* _TASK STATEMENT_
Count up the lines below in which the string "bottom" appears. The reply should be that number alone.

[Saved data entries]
——
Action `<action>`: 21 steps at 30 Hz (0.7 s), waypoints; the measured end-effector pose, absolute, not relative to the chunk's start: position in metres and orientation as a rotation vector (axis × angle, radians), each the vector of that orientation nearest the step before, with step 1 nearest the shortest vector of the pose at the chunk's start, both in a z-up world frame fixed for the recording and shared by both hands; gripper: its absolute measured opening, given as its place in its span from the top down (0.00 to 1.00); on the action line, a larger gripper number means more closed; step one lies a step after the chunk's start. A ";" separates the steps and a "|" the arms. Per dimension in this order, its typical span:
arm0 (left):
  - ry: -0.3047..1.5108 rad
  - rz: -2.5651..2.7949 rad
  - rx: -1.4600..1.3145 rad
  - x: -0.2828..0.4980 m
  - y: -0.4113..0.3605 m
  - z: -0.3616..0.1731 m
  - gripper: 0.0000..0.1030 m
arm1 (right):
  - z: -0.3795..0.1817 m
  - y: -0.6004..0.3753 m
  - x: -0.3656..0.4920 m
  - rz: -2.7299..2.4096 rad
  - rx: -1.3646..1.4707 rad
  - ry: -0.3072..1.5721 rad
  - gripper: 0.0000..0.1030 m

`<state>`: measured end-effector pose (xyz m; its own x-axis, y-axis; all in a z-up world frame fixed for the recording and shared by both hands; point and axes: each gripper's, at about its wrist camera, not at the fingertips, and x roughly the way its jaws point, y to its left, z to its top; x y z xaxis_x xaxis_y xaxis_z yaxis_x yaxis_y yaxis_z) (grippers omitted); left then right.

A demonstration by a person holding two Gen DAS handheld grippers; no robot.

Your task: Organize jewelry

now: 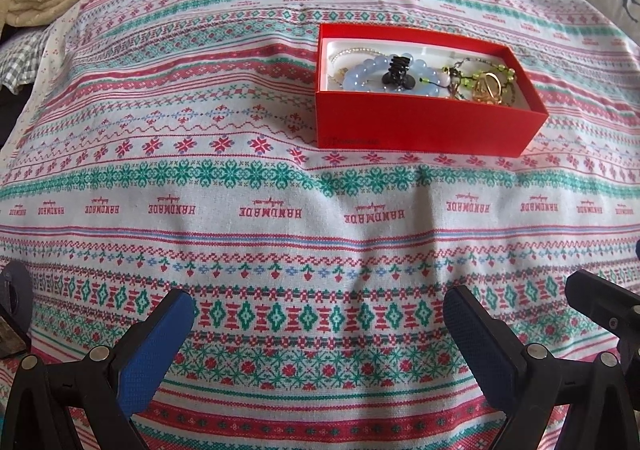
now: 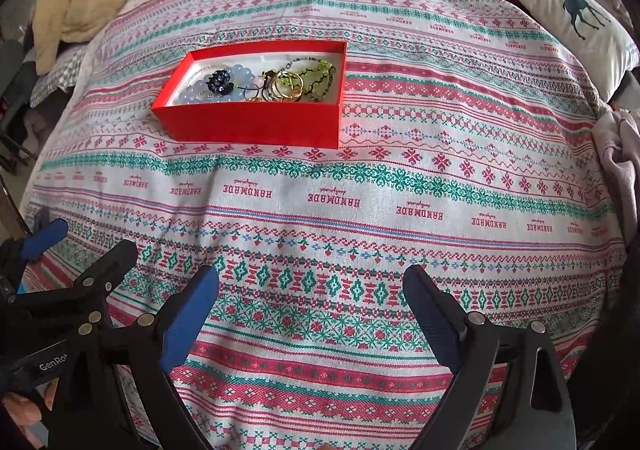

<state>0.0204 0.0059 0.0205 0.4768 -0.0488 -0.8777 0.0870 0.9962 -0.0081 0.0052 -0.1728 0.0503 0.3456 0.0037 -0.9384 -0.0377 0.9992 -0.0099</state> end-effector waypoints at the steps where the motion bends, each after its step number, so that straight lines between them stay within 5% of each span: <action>1: 1.070 -0.083 0.041 0.020 0.005 0.021 0.01 | 0.050 -0.173 0.005 0.027 -0.031 1.218 0.08; 21: 1.063 -0.085 0.045 0.017 0.002 0.022 0.01 | 0.051 -0.173 0.005 0.025 -0.031 1.218 0.08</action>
<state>0.0175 0.0019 0.0221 0.4830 -0.0480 -0.8743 0.0916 0.9958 -0.0041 0.0054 -0.1733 0.0510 0.3450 0.0021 -0.9386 -0.0359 0.9993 -0.0109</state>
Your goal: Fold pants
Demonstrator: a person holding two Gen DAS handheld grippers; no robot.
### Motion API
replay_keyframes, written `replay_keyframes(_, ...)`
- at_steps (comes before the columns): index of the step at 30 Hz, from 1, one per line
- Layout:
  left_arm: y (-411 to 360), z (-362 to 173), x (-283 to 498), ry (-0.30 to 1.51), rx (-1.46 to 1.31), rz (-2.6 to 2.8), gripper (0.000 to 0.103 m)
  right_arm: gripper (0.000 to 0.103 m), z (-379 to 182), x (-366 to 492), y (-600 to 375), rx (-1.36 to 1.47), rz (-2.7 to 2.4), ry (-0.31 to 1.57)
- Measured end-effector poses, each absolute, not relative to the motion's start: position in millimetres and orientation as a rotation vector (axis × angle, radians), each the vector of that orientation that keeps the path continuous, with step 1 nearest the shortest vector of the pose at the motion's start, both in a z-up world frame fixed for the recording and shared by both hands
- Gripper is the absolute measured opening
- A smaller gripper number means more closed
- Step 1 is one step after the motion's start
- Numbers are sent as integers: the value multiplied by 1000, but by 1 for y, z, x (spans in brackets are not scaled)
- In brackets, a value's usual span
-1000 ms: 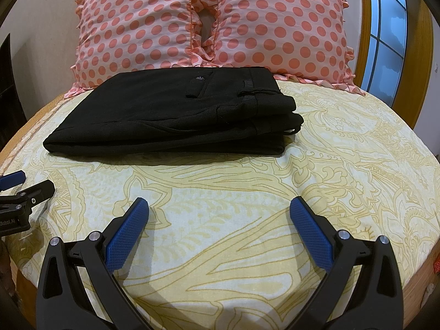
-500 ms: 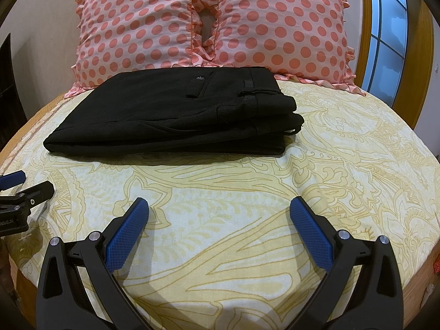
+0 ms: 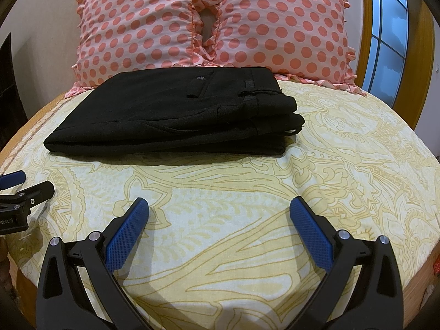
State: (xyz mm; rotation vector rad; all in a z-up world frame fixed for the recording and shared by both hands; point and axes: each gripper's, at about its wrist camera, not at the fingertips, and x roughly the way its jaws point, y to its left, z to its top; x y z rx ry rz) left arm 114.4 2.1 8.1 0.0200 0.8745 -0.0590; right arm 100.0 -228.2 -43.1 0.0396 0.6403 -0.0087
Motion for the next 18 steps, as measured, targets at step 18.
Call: replay_keyframes(18, 4, 8, 114, 868, 21, -61, 101, 102, -43, 100, -227, 40, -10, 640)
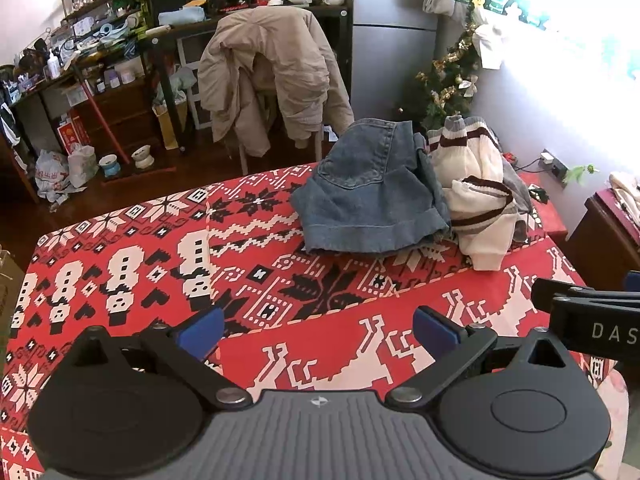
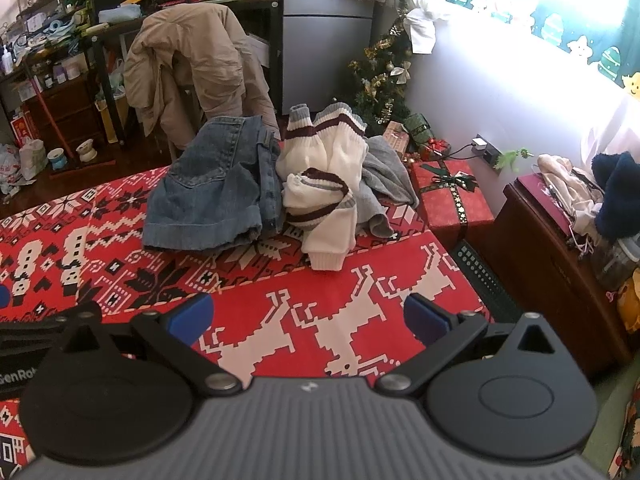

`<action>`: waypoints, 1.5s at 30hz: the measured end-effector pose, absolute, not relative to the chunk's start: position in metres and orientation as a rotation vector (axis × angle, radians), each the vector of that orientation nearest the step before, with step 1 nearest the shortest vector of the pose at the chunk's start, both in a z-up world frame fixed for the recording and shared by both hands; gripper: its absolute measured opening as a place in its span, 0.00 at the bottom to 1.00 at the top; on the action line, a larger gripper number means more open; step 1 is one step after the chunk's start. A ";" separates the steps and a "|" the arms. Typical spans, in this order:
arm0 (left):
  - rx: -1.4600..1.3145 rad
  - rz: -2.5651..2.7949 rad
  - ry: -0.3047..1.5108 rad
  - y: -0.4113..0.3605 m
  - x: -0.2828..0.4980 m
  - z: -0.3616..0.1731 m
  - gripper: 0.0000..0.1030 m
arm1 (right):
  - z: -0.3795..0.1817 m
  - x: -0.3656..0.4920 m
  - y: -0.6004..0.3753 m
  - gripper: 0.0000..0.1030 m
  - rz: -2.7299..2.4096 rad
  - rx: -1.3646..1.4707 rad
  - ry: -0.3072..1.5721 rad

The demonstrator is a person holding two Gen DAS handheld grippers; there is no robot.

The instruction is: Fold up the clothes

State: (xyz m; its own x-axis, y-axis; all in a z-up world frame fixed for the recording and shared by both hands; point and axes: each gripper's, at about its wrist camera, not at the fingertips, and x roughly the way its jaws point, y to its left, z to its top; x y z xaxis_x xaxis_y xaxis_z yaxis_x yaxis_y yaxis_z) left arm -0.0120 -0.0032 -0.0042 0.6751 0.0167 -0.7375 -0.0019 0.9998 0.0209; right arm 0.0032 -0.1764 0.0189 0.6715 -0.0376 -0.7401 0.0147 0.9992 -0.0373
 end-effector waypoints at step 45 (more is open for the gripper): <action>0.059 0.148 0.736 0.002 -0.012 -0.059 0.98 | -0.028 0.009 -0.178 0.99 -0.029 -0.029 0.841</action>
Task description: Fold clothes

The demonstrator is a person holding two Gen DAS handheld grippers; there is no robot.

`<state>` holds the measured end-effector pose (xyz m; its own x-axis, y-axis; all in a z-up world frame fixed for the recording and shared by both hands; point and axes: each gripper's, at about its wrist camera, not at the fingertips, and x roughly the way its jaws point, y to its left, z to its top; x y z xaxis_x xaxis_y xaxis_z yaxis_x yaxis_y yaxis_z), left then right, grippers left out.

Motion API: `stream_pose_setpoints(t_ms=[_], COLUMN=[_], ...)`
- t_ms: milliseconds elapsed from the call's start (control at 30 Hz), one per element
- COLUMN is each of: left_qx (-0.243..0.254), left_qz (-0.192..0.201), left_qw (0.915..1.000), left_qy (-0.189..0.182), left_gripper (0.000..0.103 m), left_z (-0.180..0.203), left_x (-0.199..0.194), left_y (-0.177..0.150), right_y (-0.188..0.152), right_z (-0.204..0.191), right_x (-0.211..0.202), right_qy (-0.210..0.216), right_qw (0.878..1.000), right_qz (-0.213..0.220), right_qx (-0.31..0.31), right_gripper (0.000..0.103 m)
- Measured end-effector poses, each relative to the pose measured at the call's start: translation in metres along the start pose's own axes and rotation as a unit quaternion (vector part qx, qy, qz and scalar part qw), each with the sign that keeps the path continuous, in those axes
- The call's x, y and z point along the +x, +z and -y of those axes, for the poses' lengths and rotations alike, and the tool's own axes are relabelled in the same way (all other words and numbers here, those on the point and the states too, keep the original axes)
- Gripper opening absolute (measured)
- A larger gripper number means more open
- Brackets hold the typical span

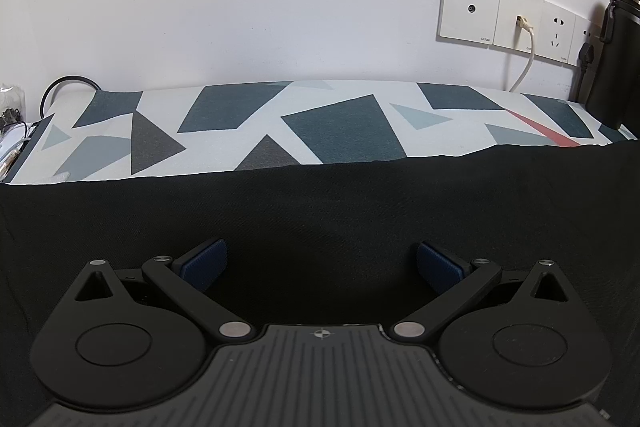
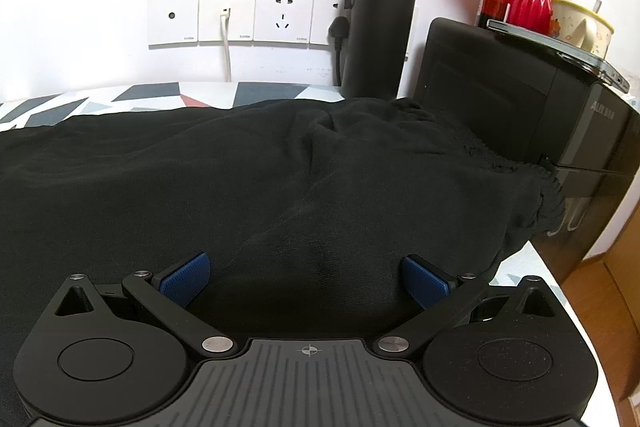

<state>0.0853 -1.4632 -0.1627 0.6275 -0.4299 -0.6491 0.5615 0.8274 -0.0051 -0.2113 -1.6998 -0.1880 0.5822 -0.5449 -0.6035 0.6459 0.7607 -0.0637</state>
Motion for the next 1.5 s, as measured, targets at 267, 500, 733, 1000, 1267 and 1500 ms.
stream_pose_setpoints(t_ms=[267,500,733,1000,1267,1500], left_qx=[0.001,0.001,0.005,-0.042,-0.198,-0.359], left_qz=[0.000,0.000,-0.003,0.007,0.105,0.102], left_qw=[1.0000,1.0000,1.0000,0.9975,0.9702,0.9278], left_qy=[0.001,0.001,0.004,-0.056,-0.093,-0.004], left_gripper=[0.103,0.103,0.103,0.092,0.092,0.057], left_z=[0.000,-0.001,0.002,-0.030,-0.133,-0.245], left_x=[0.000,-0.001,-0.001,-0.027,-0.165,-0.208], left_y=[0.000,0.000,0.001,0.000,-0.073,-0.149], right_y=[0.000,0.000,0.000,0.000,0.000,0.000], right_z=[0.000,-0.002,-0.001,-0.001,-0.006,-0.005], right_x=[0.000,0.000,0.000,0.000,-0.001,-0.002], right_qy=[0.000,-0.005,-0.001,-0.002,-0.009,-0.002], right_qw=[1.000,1.000,1.000,1.000,1.000,1.000], right_qz=[0.000,0.003,0.001,0.001,0.003,0.003], right_qx=[0.002,-0.003,0.003,0.005,-0.005,-0.003], right_gripper=[0.102,0.102,0.102,0.102,0.102,0.102])
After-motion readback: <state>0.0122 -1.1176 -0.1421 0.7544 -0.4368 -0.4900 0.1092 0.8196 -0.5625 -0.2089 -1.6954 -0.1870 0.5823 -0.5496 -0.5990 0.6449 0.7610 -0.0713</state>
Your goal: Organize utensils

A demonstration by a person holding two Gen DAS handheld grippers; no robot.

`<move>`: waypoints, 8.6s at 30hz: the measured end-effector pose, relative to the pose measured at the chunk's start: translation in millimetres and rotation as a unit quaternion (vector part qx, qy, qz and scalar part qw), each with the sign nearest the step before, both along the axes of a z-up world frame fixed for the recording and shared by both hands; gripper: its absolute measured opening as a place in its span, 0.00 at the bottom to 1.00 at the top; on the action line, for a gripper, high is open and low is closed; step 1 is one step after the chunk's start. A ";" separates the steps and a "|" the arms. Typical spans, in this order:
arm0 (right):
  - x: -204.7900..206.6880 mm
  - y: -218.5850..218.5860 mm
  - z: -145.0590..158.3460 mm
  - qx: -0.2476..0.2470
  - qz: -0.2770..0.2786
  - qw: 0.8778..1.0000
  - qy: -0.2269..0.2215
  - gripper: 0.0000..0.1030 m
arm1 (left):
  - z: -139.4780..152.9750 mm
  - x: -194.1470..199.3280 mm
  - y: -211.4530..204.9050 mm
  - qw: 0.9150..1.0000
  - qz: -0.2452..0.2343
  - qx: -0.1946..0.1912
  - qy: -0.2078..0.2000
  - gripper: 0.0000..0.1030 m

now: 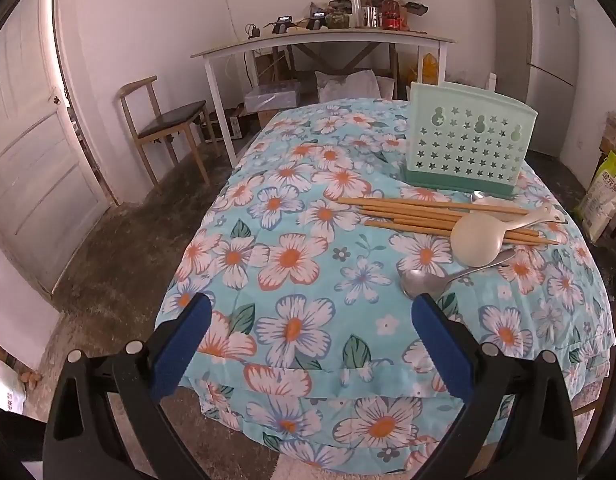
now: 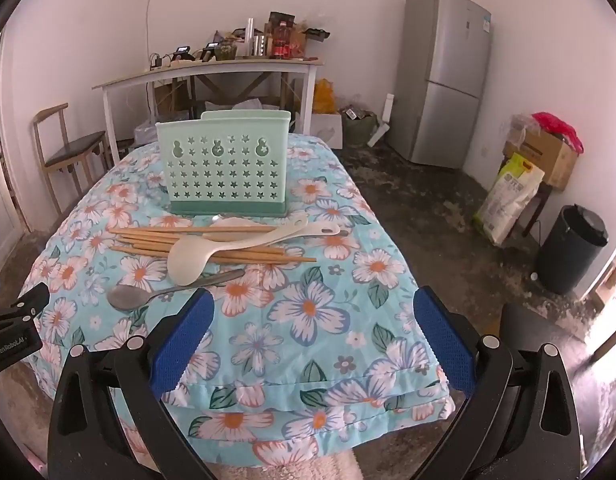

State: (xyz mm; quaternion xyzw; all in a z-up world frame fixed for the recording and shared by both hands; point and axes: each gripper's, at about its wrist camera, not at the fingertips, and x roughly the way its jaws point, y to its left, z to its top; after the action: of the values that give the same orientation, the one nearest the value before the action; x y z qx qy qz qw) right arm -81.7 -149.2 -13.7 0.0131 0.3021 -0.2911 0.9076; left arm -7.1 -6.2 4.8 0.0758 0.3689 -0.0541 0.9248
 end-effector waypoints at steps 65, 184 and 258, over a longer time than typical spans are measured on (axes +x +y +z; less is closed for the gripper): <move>-0.4 -2.5 2.3 0.005 0.002 1.000 -0.006 0.93 | -4.2 -2.8 -2.9 1.000 -0.006 0.005 0.003 0.96; 118.9 46.3 -93.2 -0.485 0.373 0.782 0.118 0.02 | -65.1 92.5 44.7 0.972 -0.085 -0.183 0.118 0.09; 201.0 -171.7 70.5 0.243 0.290 0.899 -0.218 0.23 | 40.2 162.8 -19.5 0.956 -0.174 -0.234 -0.034 0.45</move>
State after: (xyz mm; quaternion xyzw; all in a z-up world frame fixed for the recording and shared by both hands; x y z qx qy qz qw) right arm 119.2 -320.9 56.8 0.2082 0.1482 0.0781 0.9636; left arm 155.7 -25.7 44.9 -0.0783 0.2948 -0.2965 0.9050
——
* _PROBLEM SOLUTION_
2